Auteur: Aurasius
Date: 2007-04-27 16:30:43
L’insurrection de l’Aurès en 1879 -
Remarques additionnelles sur la vie du chef de l’insurrection, Mohamed Ameziane : Témoignage de Masqueray
Parmi les auteurs qui ont écrit sur l'Aures et sur l'insurrection de 1879 seul Masqueray connut personnellement le leader: Mohamed Amziane
Nous avons vu comment les écrits et les rapports des militaires français diabolisaient ce chef Aurèsien, pour qui la France coloniale mobilisa 3 colonnes et l'élite de ses officiers.
Or l'archéologue et le civil M. Masqueray, celui qui connut bien ce chef auresien, l'avait comblé d'éloges et de louanges.
D'ailleurs, il lui rendra hommage dans son livret "Note concernant les AOULAD-DAOUD DU MONT AURÈS (Aourâs)."
Selon ce dernier, le cheikh Med Ameziane était une personne humble, il prend ses décisions privées en famille, il n'était pas riche, et il n’a jamais légué ses travaux personnels aux khouans de sa zaouia, etc.
Voici un des témoignages de Masqueray, et bonne lecture
[Le cheïkh des Halha, fraction maraboutique des Aouldd-Daoud, était, au mois de septembre 1876, un petit vieillard robuste qui possédait quelque bien dans la plaine de Medîna du Chellia, et près du village d'El-Hammâm.
Il n'avait guère de relations avec l'autorité supérieure, et se contentait de battre son blé quand il était mûr. Si un serviteur du qaïd ou un cavalier du bureau lui apportait un ordre, il réunissait ses enfants sur l’aire, et, quand il avait pris leur avis, il consultait sa femme, Announa. Je la revois debout devant le cheïkh assis, grande et mince quoique âgée de près de cinquante ans, vêtue de bleu, la tête entourée d'un foulard rouge, et parée de grandes boucles d'oreille d'argent.
Nous tombâmes malades de la fièvre, le cheïkh et moi; ma tente fut dressée à côté de la sienne, et ses fils allaient de l'une à l’autre comme si j'eusse été un des leurs. Quand je pus me lever, la petite famille m'installa sous de beaux arbres au bord d'un ravin voisin; les jeunes gens portaient ma table et ma chaise et me tenaient compagnie.

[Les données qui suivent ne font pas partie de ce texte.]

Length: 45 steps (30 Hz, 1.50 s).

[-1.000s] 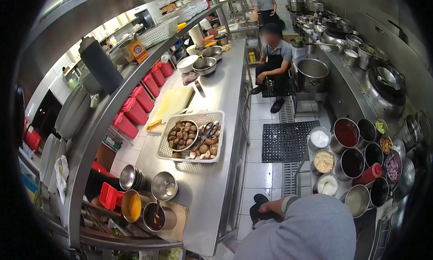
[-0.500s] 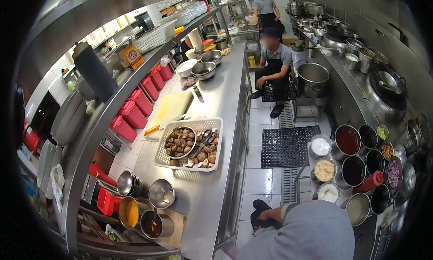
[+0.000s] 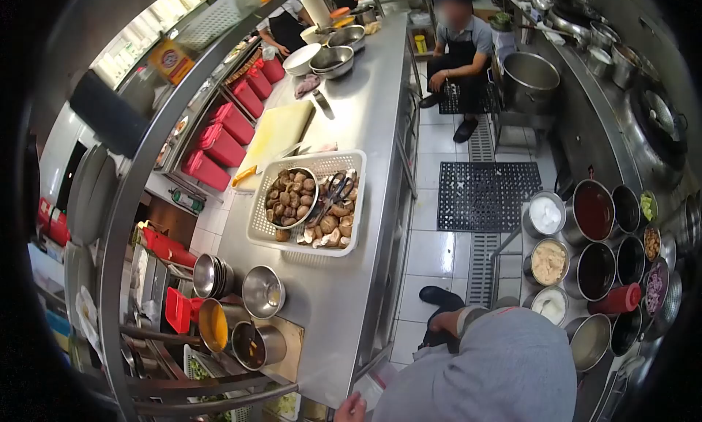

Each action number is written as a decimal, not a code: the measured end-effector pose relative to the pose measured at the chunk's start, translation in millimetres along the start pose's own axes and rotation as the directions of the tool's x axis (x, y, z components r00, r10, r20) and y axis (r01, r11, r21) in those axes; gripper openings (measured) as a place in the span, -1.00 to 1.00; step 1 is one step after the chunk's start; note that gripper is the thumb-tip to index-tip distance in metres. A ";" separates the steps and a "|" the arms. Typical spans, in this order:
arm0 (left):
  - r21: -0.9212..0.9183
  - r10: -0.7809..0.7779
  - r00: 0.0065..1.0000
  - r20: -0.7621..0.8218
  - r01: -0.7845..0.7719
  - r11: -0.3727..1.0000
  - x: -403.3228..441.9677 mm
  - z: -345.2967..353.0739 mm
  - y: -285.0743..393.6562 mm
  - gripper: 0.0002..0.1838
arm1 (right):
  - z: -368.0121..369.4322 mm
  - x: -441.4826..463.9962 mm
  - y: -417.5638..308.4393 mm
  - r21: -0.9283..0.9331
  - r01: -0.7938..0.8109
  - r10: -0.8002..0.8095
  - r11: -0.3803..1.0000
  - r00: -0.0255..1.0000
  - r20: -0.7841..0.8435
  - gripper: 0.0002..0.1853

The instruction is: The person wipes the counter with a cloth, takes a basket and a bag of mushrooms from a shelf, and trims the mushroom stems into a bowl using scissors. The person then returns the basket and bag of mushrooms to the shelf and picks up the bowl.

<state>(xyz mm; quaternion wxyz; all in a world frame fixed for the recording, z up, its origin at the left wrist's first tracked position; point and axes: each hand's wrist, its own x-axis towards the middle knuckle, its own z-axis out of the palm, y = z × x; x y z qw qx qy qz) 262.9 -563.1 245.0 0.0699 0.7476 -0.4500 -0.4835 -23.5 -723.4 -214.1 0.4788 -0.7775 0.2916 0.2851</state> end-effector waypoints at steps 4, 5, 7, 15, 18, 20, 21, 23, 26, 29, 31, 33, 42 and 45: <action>-0.126 0.218 0.974 -0.069 -0.225 0.966 33.3 -14.1 86.1 -0.43 | -12.3 8.0 25.0 -0.024 0.037 -0.036 0.999 0.999 0.020 -0.59; -0.209 0.217 0.976 -0.024 -0.217 0.954 52.6 -17.2 104.1 -0.41 | -14.9 12.3 33.7 -0.047 0.059 -0.058 0.997 0.998 0.022 -0.60; -0.347 0.244 0.968 -0.068 -0.252 0.903 96.0 -17.5 134.1 -0.33 | -26.6 8.3 40.8 0.141 -0.054 0.055 0.989 0.998 -0.004 -0.59; -0.794 0.005 0.971 -0.241 -0.200 0.574 269.2 -38.6 260.4 -0.27 | -64.7 24.2 99.5 0.261 -0.119 0.124 0.958 0.992 -0.003 -0.57; -0.728 0.112 0.960 -0.257 -0.269 0.631 296.3 -39.0 261.1 -0.31 | -41.4 73.1 136.8 0.293 -0.107 0.089 0.950 0.993 0.073 -0.57; -0.748 0.092 0.961 -0.263 -0.263 0.609 299.9 -38.8 263.9 -0.28 | -36.4 82.0 154.7 0.259 -0.044 0.028 0.965 0.997 0.066 -0.57; -0.732 0.069 0.966 -0.251 -0.236 0.639 304.0 -43.6 260.2 -0.27 | -52.9 64.5 156.4 0.267 -0.064 0.054 0.962 0.998 0.046 -0.55; -0.763 0.017 0.956 -0.292 -0.243 0.599 298.5 -38.6 274.9 -0.25 | -77.3 31.4 154.6 0.277 -0.100 0.089 0.956 0.995 0.054 -0.52; -0.756 0.091 0.960 -0.265 -0.265 0.598 317.2 -41.3 234.1 -0.28 | -101.2 -0.5 155.4 0.215 -0.133 0.120 0.968 0.990 0.072 -0.47; -0.752 0.184 0.931 -0.316 -0.364 0.550 316.6 -40.1 240.8 -0.28 | -143.6 -31.8 156.3 0.088 -0.222 0.208 0.971 0.967 0.145 -0.42; -0.744 0.160 0.934 -0.320 -0.352 0.568 297.7 -38.2 270.8 -0.28 | -156.0 -60.6 144.9 0.047 -0.334 0.311 0.941 0.914 0.261 -0.38; -0.742 0.183 0.926 -0.330 -0.374 0.557 302.1 -40.5 269.2 -0.31 | -185.5 -94.5 117.5 0.017 -0.396 0.354 0.918 0.839 0.414 -0.34; -0.586 0.328 0.924 -0.198 -0.380 0.716 148.5 -79.9 255.7 -0.21 | -616.3 -680.2 -266.4 -0.754 0.507 -0.862 0.419 0.483 -0.154 -0.34; -0.575 0.433 0.867 -0.247 -0.491 0.655 92.3 -122.4 259.2 -0.22 | -666.8 -727.9 -382.4 -0.902 0.176 -0.885 0.394 -0.191 -0.424 -0.61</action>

Quelques passants s'approchaient timidement, s'assoyaient, regardaient, puis revenaient le lendemain: ces nouveaux amis m'apportaient des grenades ou des figues.
C’est là au coeur même de cet Aourâs tant redouté, que j'ai recueilli les renseignements qui suivent. ]
Il conclut l’introduction de son livret par :
[…Peut-être le vieux cheïkh d'El-Hammâm a vu sa masure renversée, sa tente déchirée par nos spahis, ses moutons vendus, son silo pillé, ses fils blessés ou tués. Que ceux qui ne peuvent comprendre que je le plaigne autant qu'un de mes compatriotes passent leur chemin.
Émile MASQUERAY
Alger, le 28 septembre 1879 ]
Source : « Note concernant les Aoulad-Daoud du mont Aurès (Aourâs) ».